Skip to content
Ehsan edited this page Dec 1, 2018 · 5 revisions

Word Embedding Benchmark

Background

These days, there is high intention to combine machine learning methods with NLP application. One of the first steps in many solutions is to convert words to vectors. One of the trivial solutions is to use one-hot vectors. Word Embedding methods will use various techniques to convert such long vectors in lower dimensions. In this project we are trying to build an standard benchmark for this task, focusing on Persian language. There are many methods out there and they are quiet sensitive to parameters. For anyone how wants to work in this area having a benchmark is very important.

Literature Review

One of first attempts to perform dimensionality reduction was Latent Semantic Analysis. After that in recent yeard (2013 onward) new embedding methods has been introduced and are used. Here we list the most famous methods that are widely used in NLP field.

Word2Vec

This is the most well-known method in Word Embedding and widely used. It is based on list of articles by Mikolov et al. Which is well accepted in the community. It comes in two models:

Glove

Glove method, does not use the neural network architecture. Instead it defines an objective function that must be minimized and use normal optimization methods to minimize the objective function. This is also one of the most widely used methods:

FastText

Elmo

Evaluation

Regardless of the method that is used to find the word embedding, the valuation method are the same. Also the point is the output is simply vectors and regardless of the method that is used, the output can be used to have a fair evaluation. One of the objective of this project is to build a common framework for evaluating the output of the various model.

We will use following evaluations on the models:

Analogy

In analogy task we will be given four words and we have to find the relationship. For example : Man to Woman is like King to Queen.

In analogy task the job is done through various ways. If you have a task "A to B is like C to?" What you have to do is to calculate vector "A - B + C" and find the closest vector to that. By closest there are multiple methods:

  • Cosine Distance
  • Euclidian Distance
  • ....

In this project we are going to implement all of these methods.
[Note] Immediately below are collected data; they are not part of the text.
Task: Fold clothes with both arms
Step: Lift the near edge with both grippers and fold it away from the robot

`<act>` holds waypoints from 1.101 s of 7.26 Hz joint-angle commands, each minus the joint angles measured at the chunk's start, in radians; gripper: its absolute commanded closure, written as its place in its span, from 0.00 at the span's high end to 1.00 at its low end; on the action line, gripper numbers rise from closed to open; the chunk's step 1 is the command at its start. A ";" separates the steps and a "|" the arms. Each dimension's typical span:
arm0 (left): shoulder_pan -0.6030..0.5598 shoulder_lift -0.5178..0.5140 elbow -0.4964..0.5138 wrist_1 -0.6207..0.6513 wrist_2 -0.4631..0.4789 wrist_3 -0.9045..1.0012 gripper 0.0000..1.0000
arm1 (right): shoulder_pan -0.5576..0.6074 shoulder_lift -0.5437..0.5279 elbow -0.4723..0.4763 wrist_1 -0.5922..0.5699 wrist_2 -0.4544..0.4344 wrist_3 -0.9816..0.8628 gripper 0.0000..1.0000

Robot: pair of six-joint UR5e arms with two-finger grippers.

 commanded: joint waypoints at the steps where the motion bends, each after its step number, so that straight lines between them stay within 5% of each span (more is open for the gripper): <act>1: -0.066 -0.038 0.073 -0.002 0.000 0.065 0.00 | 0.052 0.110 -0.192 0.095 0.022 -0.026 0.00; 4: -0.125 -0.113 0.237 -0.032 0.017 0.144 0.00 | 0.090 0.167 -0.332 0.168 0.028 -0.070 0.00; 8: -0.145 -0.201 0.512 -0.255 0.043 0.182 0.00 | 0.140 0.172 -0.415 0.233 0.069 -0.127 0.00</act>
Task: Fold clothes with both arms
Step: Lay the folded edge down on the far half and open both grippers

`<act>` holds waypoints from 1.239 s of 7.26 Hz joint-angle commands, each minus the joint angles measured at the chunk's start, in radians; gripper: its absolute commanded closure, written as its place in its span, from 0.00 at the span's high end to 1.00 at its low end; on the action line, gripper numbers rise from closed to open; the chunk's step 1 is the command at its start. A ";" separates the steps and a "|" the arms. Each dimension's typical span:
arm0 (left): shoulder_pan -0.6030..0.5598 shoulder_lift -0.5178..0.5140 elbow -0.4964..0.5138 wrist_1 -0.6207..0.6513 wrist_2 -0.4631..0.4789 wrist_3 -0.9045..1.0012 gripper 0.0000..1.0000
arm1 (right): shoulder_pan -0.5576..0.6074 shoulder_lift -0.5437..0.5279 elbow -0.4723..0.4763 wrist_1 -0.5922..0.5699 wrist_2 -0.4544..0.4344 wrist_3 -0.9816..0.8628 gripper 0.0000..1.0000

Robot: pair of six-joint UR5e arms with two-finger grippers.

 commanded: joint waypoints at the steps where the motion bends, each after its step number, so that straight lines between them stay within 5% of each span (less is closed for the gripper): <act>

As well as building analogy datasets.

Word Similarity

Named Entity Recognition

This one is quiet more challenging to evaluate as other factors come into the picture.

Project Items

In this project we are going to perform following activities. Before we start to detail the tasks please not that this project is performed in 3 stages:

  1. Project Assignment : This will contain the basic steps which you need to do to get the assignment score.
  2. Course Project : As Dr Shamsfard has agreed you can choose to continue to work on this project as your course project
  3. Research Project: You can also decide to continue with this project in order to publish a paper or article.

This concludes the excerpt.